Problem to work on:
Would you restate the entries below word for word, starting at the first line and ending with the one that has "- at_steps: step"?

Data:
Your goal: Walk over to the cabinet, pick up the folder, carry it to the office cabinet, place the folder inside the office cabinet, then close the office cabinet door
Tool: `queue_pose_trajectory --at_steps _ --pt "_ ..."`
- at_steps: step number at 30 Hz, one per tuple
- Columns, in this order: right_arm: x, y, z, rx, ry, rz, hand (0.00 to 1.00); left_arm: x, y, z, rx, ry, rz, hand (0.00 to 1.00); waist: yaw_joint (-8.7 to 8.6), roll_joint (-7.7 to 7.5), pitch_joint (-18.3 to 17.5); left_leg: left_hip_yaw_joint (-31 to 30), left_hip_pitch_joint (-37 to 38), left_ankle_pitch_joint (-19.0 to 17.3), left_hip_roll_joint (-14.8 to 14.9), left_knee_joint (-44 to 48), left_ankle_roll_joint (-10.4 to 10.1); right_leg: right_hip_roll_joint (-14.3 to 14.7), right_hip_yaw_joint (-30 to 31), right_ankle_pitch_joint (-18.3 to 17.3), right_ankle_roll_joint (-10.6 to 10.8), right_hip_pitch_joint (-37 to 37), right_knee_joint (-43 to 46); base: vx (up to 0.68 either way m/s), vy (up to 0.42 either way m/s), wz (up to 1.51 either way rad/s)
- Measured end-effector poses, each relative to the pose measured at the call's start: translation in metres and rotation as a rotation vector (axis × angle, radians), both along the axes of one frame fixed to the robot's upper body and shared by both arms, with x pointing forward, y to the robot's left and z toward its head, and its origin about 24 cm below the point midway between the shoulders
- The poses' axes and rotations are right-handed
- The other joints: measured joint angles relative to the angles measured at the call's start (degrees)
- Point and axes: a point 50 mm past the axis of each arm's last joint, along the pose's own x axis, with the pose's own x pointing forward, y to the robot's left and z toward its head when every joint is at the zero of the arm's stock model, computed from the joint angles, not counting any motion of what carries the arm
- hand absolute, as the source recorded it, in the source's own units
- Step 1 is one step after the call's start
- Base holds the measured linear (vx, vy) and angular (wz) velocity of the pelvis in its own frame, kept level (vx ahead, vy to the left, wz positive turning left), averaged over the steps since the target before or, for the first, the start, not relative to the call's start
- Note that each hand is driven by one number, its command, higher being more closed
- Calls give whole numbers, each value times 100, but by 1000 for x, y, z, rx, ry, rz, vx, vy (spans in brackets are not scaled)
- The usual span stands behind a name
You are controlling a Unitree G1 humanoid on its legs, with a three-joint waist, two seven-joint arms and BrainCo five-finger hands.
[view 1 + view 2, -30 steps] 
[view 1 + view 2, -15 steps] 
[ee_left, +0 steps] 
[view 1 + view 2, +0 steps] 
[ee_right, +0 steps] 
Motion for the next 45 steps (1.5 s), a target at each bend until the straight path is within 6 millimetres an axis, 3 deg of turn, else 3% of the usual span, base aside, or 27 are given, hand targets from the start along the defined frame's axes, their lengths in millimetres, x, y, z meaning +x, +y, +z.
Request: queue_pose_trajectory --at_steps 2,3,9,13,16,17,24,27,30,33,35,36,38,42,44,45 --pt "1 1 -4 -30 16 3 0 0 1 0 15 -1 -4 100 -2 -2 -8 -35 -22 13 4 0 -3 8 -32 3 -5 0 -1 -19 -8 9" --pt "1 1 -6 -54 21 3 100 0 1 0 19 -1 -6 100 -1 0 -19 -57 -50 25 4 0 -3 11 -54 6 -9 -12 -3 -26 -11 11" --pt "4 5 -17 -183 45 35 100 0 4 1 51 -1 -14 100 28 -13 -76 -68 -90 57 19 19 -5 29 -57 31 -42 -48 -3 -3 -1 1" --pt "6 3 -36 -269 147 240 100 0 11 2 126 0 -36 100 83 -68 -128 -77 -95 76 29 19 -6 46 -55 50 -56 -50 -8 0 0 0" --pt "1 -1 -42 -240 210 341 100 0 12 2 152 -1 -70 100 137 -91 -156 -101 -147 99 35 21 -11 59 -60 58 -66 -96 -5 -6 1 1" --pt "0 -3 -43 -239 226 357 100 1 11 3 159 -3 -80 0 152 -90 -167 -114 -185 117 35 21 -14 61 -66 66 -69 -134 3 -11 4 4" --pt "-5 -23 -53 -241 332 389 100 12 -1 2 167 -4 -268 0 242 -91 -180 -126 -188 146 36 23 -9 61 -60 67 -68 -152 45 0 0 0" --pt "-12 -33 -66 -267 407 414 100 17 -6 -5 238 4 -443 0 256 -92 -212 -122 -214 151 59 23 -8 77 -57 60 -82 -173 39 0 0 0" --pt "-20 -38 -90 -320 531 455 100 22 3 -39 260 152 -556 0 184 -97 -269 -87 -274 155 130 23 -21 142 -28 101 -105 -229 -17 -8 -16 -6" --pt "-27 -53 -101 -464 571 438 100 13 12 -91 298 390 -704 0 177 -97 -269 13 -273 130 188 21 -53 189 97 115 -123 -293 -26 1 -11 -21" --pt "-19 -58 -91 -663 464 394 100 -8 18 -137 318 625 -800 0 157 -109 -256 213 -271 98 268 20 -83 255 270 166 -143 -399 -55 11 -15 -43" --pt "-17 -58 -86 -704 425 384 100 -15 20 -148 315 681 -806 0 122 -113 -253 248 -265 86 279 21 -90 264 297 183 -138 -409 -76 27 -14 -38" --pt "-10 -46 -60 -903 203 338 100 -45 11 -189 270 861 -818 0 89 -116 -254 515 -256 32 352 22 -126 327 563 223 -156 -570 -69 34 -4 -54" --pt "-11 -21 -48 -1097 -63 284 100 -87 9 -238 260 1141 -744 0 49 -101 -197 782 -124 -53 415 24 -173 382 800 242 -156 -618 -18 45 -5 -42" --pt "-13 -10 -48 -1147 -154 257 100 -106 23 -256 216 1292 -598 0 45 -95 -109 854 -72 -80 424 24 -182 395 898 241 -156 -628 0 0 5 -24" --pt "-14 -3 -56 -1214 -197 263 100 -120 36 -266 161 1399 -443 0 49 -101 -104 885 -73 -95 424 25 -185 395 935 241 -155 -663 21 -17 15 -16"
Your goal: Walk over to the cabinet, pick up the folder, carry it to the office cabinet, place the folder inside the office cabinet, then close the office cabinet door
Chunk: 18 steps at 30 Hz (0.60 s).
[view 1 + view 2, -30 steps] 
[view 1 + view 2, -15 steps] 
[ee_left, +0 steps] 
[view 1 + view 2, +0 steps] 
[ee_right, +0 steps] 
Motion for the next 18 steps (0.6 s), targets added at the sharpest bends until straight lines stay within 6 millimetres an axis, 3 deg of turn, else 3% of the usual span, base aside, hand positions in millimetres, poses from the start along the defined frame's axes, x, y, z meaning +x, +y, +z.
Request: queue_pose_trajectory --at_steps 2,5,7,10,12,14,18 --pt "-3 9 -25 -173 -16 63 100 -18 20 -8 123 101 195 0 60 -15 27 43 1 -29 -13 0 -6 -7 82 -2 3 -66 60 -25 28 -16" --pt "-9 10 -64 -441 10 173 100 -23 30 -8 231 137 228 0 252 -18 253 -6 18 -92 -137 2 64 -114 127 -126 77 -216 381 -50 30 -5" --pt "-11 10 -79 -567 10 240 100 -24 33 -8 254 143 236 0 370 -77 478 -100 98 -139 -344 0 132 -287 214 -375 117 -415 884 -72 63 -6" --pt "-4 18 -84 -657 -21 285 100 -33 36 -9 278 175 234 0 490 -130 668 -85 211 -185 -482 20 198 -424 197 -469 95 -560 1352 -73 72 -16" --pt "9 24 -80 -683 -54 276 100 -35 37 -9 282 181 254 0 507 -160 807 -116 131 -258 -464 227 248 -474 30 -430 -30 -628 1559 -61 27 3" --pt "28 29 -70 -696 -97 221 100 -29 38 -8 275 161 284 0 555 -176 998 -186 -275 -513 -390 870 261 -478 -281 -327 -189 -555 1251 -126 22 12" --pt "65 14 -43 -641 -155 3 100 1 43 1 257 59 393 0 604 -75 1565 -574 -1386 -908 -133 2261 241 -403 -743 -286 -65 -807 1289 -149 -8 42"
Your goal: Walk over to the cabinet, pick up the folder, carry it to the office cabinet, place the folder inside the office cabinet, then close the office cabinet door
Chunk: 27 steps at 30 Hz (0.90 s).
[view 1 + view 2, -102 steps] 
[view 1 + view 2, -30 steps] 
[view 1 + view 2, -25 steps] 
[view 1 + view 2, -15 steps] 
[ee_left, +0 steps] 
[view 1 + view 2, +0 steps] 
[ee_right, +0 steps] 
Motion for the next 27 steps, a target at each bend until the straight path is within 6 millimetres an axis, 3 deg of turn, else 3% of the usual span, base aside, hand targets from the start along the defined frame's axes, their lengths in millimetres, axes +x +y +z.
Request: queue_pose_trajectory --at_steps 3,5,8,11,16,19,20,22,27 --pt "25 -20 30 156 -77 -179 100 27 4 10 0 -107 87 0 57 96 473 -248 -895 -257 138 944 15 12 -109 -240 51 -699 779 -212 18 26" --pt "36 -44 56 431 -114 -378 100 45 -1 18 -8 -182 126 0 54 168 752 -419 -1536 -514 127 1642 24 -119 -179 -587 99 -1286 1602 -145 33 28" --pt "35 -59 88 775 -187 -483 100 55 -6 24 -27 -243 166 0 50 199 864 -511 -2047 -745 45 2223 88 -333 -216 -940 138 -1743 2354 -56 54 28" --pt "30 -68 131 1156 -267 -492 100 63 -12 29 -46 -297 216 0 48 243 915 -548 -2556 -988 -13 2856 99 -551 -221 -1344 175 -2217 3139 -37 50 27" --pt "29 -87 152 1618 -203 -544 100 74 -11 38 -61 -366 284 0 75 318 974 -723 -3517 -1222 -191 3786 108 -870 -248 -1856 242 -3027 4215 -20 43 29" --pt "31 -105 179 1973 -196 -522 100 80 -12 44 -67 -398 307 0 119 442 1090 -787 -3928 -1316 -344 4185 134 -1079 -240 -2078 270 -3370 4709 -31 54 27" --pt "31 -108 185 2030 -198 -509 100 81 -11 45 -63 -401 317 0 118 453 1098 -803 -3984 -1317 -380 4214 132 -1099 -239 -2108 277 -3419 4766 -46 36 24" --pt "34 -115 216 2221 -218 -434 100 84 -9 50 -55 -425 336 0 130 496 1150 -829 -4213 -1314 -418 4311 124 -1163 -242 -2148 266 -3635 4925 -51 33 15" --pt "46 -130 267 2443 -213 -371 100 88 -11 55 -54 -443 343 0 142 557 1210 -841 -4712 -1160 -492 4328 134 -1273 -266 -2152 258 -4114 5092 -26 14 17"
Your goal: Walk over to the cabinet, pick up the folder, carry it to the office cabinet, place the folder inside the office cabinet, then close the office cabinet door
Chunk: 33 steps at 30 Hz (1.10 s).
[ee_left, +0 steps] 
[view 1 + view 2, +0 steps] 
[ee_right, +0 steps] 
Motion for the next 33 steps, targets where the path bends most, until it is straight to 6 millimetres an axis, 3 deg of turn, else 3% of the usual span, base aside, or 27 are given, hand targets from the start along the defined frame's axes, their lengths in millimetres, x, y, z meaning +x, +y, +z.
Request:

Solution to the exercise:
Your goal: Walk over to the cabinet, pick up the folder, carry it to the office cabinet, place the folder inside the office cabinet, then close the office cabinet door
Tool: `queue_pose_trajectory --at_steps _ --pt "_ ..."`
- at_steps: step number at 30 Hz, one per tuple

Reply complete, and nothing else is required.